State-of-the-art deep learning systems at hyperscale AI companies attack the toughest problems with distributed deep learning. Distributed deep learning systems help both AI researchers and practitioners be more productive and enable the training of models that would be intractable on a single GPU server. Hadoop provides the needed platform support for distributed deep learning with TensorFlow and Spark and offers a unified feature store and resource management platform for GPUs.
Jim Dowling explores recent developments in supporting distributed deep learning on Hadoop—in particular, Hops, a distribution of Hadoop with support for distributed metadata. Jim discusses the need for better support for Python and GPUs as a resource and demonstrates how to build a feature store with Hive, Kafka, and Spark. Jim also explains why on-premises distributed deep learning is gaining traction and how commodity GPUs provide lower-cost access to massive amounts of GPU resources.

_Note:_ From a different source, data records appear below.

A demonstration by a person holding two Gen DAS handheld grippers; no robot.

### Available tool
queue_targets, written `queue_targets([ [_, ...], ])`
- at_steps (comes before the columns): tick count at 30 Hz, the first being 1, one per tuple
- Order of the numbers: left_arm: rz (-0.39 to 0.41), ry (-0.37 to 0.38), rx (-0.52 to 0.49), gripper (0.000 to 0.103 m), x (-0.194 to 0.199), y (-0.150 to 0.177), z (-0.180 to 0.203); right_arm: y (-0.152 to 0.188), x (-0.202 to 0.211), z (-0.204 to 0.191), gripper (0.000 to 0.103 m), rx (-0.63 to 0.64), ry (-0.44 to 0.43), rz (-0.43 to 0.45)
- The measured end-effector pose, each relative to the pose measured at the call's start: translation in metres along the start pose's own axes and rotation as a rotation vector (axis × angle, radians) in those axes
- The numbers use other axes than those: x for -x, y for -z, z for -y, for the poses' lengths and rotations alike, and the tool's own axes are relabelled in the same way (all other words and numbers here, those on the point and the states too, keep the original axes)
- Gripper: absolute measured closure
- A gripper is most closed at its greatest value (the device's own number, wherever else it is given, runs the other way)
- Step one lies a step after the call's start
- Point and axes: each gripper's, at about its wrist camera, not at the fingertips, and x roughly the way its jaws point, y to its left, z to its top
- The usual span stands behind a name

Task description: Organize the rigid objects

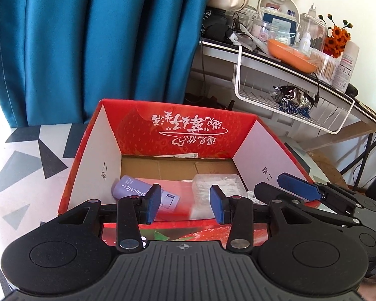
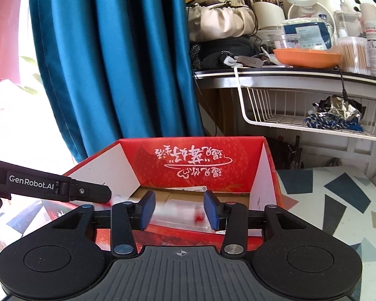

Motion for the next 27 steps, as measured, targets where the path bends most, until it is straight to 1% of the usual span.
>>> queue_targets([
  [2, 0.006, 0.001, -0.003, 0.055, 0.002, -0.001, 0.0, -0.001, 0.001, -0.002, 0.058, 0.007, 0.004, 0.001],
  [3, 0.01, -0.002, -0.002, 0.05, 0.004, -0.001, 0.0, -0.002, 0.002, -0.003, 0.053, 0.01, 0.006, 0.002],
  [4, 0.017, -0.006, 0.0, 0.043, 0.007, -0.002, -0.001, -0.003, 0.004, -0.004, 0.051, 0.012, 0.008, 0.005],
  [5, 0.024, -0.008, 0.002, 0.039, 0.01, -0.002, -0.001, -0.004, 0.007, -0.005, 0.046, 0.013, 0.01, 0.008],
  [6, 0.026, -0.013, 0.003, 0.029, 0.012, -0.002, -0.002, -0.005, 0.009, -0.006, 0.039, 0.015, 0.013, 0.01],
  [7, 0.026, -0.023, 0.003, 0.018, 0.015, -0.003, -0.002, -0.007, 0.012, -0.007, 0.036, 0.017, 0.017, 0.013],
  [9, 0.031, -0.042, 0.0, 0.009, 0.022, -0.004, -0.002, -0.01, 0.018, -0.009, 0.02, 0.021, 0.028, 0.017],
  [10, 0.041, -0.055, -0.006, 0.008, 0.027, -0.004, -0.002, -0.012, 0.022, -0.01, 0.017, 0.021, 0.033, 0.021],
  [12, 0.06, -0.074, -0.013, 0.004, 0.038, -0.005, -0.002, -0.017, 0.03, -0.012, 0.001, 0.021, 0.038, 0.024],
  [15, 0.089, -0.087, 0.01, 0.002, 0.058, -0.006, -0.004, -0.026, 0.041, -0.015, 0.0, 0.018, 0.028, 0.019],
  [16, 0.096, -0.1, 0.019, 0.0, 0.065, -0.006, -0.004, -0.029, 0.046, -0.015, 0.0, 0.01, 0.022, 0.02],
  [19, 0.121, -0.122, 0.015, 0.0, 0.088, -0.008, -0.004, -0.039, 0.06, -0.018, 0.0, -0.022, 0.01, 0.025],
  [21, 0.117, -0.144, 0.015, 0.0, 0.103, -0.01, -0.003, -0.045, 0.071, -0.024, 0.0, -0.026, 0.017, 0.03],
  [22, 0.112, -0.147, 0.025, 0.0, 0.112, -0.011, -0.003, -0.049, 0.076, -0.028, 0.0, -0.019, 0.026, 0.029],
  [25, 0.134, -0.141, 0.052, 0.0, 0.142, -0.01, -0.004, -0.058, 0.094, -0.041, 0.0, 0.025, 0.038, 0.04],
  [27, 0.148, -0.16, 0.059, 0.0, 0.162, -0.008, -0.003, -0.064, 0.108, -0.049, 0.0, 0.037, 0.041, 0.054],
])
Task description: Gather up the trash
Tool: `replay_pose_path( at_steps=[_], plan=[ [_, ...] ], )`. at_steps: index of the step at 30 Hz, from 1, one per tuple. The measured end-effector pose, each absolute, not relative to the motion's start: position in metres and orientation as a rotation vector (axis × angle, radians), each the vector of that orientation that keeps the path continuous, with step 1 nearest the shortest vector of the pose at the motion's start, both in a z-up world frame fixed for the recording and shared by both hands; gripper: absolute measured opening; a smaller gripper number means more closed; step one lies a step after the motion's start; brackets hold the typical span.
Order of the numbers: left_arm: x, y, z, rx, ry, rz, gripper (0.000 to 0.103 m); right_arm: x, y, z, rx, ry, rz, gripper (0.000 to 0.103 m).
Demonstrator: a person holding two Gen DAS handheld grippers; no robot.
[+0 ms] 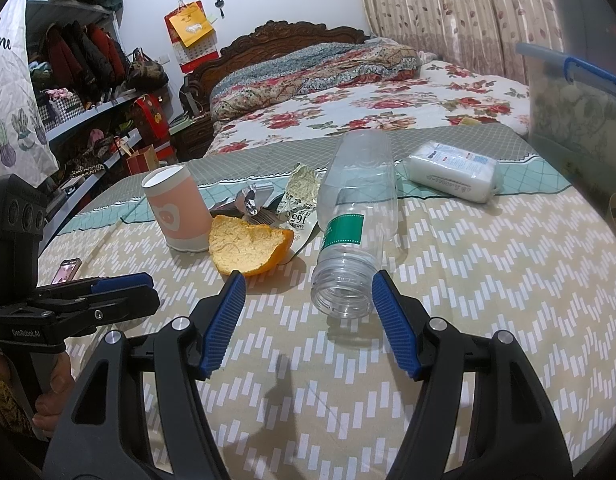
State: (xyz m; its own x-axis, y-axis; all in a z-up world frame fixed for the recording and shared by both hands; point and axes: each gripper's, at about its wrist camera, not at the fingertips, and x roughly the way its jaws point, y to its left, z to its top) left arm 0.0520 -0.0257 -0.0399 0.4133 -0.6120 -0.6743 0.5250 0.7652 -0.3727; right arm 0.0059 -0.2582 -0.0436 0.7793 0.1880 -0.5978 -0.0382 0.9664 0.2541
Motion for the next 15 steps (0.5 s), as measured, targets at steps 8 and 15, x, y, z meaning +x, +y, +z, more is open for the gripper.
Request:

Distributed deep learning can both massively reduce training time and parallel experimentation, using large-scale hyperparameter optimization. Jim offers an overview of recent transformative open source TensorFlow frameworks that leverage Apache Spark to manage distributed training, such as Yahoo’s TensorFlowOnSpark, Uber’s Horovod platform, and Hops’s tfspark, which reduce training time as well as neural network development time through parallel experimentation on different models across hundreds of GPUs, as is typically done in hyperparameter sweeps.
Jim Dowling is the CEO of Logical Clocks, the makers of Hops Hadoop, an associate professor at KTH Royal Institute of Technology in Stockholm, and a senior researcher at SICS RISE. Previously, Jim worked at MySQL. A distributed systems researcher, Jim focuses on large-scale distributed systems and machine learning. He is lead architect of Hops Hadoop, the world’s most scalable Hadoop distribution, and teaches the first and largest course in Sweden on deep learning. Jim is also an O’Reilly blogger on AI and a regular speaker at big data industry conferences. He holds a PhD in distributed systems from Trinity College Dublin.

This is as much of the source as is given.